───── RECORD EXTRACTS ─────
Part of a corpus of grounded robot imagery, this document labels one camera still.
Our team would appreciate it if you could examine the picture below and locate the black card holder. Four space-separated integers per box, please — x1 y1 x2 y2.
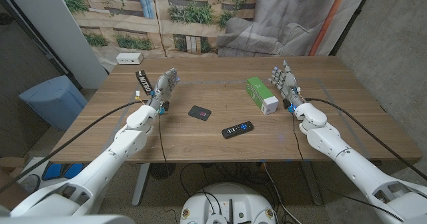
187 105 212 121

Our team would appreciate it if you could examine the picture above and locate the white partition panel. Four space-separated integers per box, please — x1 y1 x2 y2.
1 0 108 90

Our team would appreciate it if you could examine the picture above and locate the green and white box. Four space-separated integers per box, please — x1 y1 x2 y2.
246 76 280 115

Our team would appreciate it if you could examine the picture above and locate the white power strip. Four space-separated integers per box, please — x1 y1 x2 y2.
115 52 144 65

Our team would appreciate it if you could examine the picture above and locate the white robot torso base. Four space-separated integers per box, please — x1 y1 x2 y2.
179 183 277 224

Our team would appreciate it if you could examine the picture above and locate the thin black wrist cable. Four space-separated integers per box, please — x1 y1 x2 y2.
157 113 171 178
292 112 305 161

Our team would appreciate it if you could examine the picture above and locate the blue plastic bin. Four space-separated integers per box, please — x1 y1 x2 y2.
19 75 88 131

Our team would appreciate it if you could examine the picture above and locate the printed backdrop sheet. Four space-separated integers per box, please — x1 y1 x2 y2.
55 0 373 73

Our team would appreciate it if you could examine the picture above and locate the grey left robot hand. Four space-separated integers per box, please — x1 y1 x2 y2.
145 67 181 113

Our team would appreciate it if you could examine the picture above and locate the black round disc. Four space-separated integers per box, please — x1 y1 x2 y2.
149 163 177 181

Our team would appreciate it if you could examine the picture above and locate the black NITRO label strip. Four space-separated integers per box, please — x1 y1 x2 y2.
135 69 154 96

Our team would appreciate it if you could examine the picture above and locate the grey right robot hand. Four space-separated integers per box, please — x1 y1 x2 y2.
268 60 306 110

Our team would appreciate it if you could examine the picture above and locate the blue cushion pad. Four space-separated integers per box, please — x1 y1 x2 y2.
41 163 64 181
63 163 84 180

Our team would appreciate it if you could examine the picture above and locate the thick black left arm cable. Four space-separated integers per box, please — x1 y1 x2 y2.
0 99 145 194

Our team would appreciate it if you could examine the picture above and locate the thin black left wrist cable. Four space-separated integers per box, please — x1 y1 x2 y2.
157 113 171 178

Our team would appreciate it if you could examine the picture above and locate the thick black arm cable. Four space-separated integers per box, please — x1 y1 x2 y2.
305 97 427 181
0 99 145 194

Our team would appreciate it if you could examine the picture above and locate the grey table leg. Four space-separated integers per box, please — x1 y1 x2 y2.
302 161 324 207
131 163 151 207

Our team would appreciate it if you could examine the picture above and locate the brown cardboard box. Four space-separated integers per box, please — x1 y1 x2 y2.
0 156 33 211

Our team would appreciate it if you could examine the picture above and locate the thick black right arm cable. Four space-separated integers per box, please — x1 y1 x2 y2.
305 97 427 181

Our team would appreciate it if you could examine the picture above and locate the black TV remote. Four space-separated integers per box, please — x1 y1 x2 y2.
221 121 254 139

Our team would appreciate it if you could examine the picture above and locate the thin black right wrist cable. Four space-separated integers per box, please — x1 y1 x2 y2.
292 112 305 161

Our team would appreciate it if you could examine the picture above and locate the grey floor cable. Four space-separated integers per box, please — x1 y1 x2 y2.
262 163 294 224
─────
───── RECORD EXTRACTS ─────
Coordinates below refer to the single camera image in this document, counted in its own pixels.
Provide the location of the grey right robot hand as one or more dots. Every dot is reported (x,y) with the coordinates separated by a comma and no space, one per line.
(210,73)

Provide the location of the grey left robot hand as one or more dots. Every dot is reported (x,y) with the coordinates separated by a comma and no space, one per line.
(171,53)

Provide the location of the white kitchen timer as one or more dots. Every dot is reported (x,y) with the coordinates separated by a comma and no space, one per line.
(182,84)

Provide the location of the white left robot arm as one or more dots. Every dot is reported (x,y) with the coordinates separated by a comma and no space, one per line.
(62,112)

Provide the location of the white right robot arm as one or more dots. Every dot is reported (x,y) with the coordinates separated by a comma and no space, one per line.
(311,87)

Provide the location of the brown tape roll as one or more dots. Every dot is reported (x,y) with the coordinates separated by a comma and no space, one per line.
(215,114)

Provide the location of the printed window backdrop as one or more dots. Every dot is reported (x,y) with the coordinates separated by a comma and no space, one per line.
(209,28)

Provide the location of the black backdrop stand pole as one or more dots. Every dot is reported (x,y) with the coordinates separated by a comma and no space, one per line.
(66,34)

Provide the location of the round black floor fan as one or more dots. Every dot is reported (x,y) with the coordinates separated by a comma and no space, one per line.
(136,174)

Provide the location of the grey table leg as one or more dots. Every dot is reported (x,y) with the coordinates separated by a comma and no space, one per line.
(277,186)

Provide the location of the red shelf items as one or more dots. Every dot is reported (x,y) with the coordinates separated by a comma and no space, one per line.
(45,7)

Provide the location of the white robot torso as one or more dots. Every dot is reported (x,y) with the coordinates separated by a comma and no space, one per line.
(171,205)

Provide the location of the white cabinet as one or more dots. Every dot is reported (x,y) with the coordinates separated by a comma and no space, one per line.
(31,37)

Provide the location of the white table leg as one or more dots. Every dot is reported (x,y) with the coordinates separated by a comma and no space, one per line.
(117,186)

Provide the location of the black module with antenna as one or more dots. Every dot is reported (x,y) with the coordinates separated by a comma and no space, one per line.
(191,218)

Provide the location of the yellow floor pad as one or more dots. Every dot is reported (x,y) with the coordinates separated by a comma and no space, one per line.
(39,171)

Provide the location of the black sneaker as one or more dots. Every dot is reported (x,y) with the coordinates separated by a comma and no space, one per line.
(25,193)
─────
───── RECORD EXTRACTS ─────
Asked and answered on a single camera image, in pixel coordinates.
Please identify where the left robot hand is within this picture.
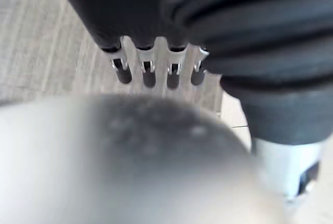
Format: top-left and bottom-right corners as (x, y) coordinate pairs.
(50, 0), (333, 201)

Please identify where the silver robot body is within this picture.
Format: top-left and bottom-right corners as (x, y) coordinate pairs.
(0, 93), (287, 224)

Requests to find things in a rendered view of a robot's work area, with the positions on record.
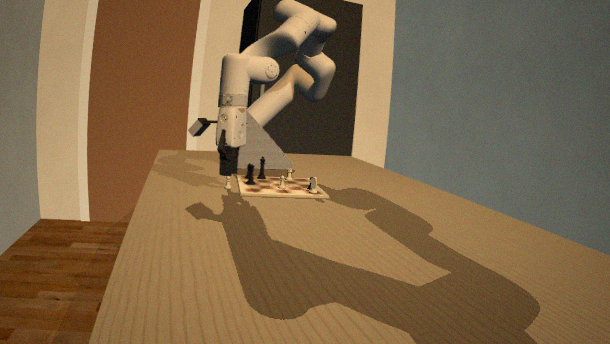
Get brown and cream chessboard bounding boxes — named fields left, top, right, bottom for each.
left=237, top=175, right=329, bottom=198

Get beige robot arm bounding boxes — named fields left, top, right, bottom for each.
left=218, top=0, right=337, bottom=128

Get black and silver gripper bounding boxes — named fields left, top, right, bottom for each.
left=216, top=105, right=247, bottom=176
─────
Return each line of the data that contains the string "single".

Coordinates below refer to the single camera image in this document, counted in its own pixels.
Asked and answered on a single camera image, in pixel coordinates.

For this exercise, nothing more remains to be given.